Ce ne fut pas le seul cas où la loi politique chez les Francs céda à la loi civile. Par la disposition de la loi salique, tous les freres succédoient également à la terre ; & c’étoit aussi la disposition de la loi des Bourguignons. Aussi, dans la monarchie des Francs & dans celle des Bourguignons, tous les freres succéderent-ils à la couronne, à quelques violences, meurtres & usurpations près, chez les Bourguignons.


  1. Tit. 62.
  2. Nullas Germanorum populis urbes habitari sotis notum est, ne pati quidem inter se junctas sedes ; colunt discreti, ut nemus placuit. Vicos locant, non in nostrum morem connexis & cohærentibus ædificiis : suam quisque domum spatio circumdat. De morib. Germ.
  3. La loi des Allemands, ch. X ; & la loi des Bavarois, tit. 10. §. 1 & 2.
  4. Cette enceinte s’appelle curtis dans les chartres.
  5. Voyez Marculfe, liv. II. form. 10 & 12 ; l’appendice de Marculfe, form. 49 ; & les formules anciennes, appellées de Sirmond, form. 22.
  6. Form. 55, dans le recueil de Lindembroch.
  7. De terrâ verò salicâ in mulierem nulla portis hæreditatis transit, sed hoc virilis sexus acquirit, hoc est filii in ipsâ hæreditate succedunt. Tit. 62. §. 6.
  8. Sororum filiis idem apud avunculum quam apud patrem honor. Quidam sanctiorem arctioremque hunc nexum sanguinis arbitrantur, & in accipiendis obsidibus magis exigunt, tanquàm ii & animum firmiùs & donum latius teneant. De morib. Germ.

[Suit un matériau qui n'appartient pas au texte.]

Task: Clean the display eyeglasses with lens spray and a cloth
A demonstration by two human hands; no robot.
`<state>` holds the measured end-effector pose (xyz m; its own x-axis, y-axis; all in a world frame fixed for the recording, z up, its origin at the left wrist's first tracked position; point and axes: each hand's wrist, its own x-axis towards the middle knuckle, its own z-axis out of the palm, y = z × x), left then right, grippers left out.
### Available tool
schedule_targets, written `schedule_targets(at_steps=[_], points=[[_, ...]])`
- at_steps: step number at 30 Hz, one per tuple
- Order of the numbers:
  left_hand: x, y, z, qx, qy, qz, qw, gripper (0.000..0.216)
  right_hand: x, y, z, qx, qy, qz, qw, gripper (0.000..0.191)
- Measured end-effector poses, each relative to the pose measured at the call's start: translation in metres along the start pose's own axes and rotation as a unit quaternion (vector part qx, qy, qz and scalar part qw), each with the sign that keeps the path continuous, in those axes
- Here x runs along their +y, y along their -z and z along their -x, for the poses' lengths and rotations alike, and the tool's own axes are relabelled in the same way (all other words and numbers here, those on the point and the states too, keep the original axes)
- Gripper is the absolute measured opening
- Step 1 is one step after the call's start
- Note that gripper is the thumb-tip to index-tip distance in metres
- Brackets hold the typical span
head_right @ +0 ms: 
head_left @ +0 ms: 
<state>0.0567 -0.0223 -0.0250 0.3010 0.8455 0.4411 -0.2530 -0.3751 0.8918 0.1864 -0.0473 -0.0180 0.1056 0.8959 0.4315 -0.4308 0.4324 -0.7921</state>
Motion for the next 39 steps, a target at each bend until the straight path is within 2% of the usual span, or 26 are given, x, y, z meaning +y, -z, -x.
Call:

  9. Voyez dans Grégoire de Tours, liv. VIII. ch. XVIII & XX ; liv. IX. ch. XVI & XX, les fureurs de Gontran sur les mêmes traitemens faits à Ingunde sa niece par Leuvigilde : & comme Childebert, son frere, fit la guerre pour la venger.
  10. Loi salique, tit. 47.
  11. Ibid. tit. 61. §. 1.
  12. Et deinceps usque ad quintum genuculum qui proximus fuerit in hæreditatem succedat. Tit. 56. § 6.
  13. Tit. 56.
  14. Tit. 7. §. 1. Pater aut mater defuncti, filio non filiæ hæreditatem relinquant. §. 4. Qui defunctus, non filios, sed filias reliquerit, ad eas omnis hæreditas pertineat.
  15. Dans Marculfe, liv. II. form. 12 ; & dans l’appendice de Marculfe, form. 49.
  16. Dans le recueil de Lindembroch, form. 55.
  17. Du Cange, Pithou, etc.
  18. Tit. 62.
  19. Tit. i. §. 3. tit. 14. §. 1. & tit. 51.
  20. Liv. IV. tit. 2. §. 1.
  21. Les nations Germaines dit Tacite, avoient des usages communs ; elles en avoient aussi de particuliers.
  22. La couronne, chez les Ostrogoths, passa deux fois par les femmes aux mâles ; l’une par Amalasunthe, dans la personne d’Athalarie ; & l’autre, par Amalafrede, dans la personne de Théodat. Ce n’est pas que, chez eux, les femmes ne pussent régner par elles-mêmes : Amalasunthe, après la mort d’Athalarie, régna, & régna même après l’élection de Théodat & concurremment avec lui. Voyez les lettres d’Amalasunthe & de Théodat, dans Cassiodore, liv. X.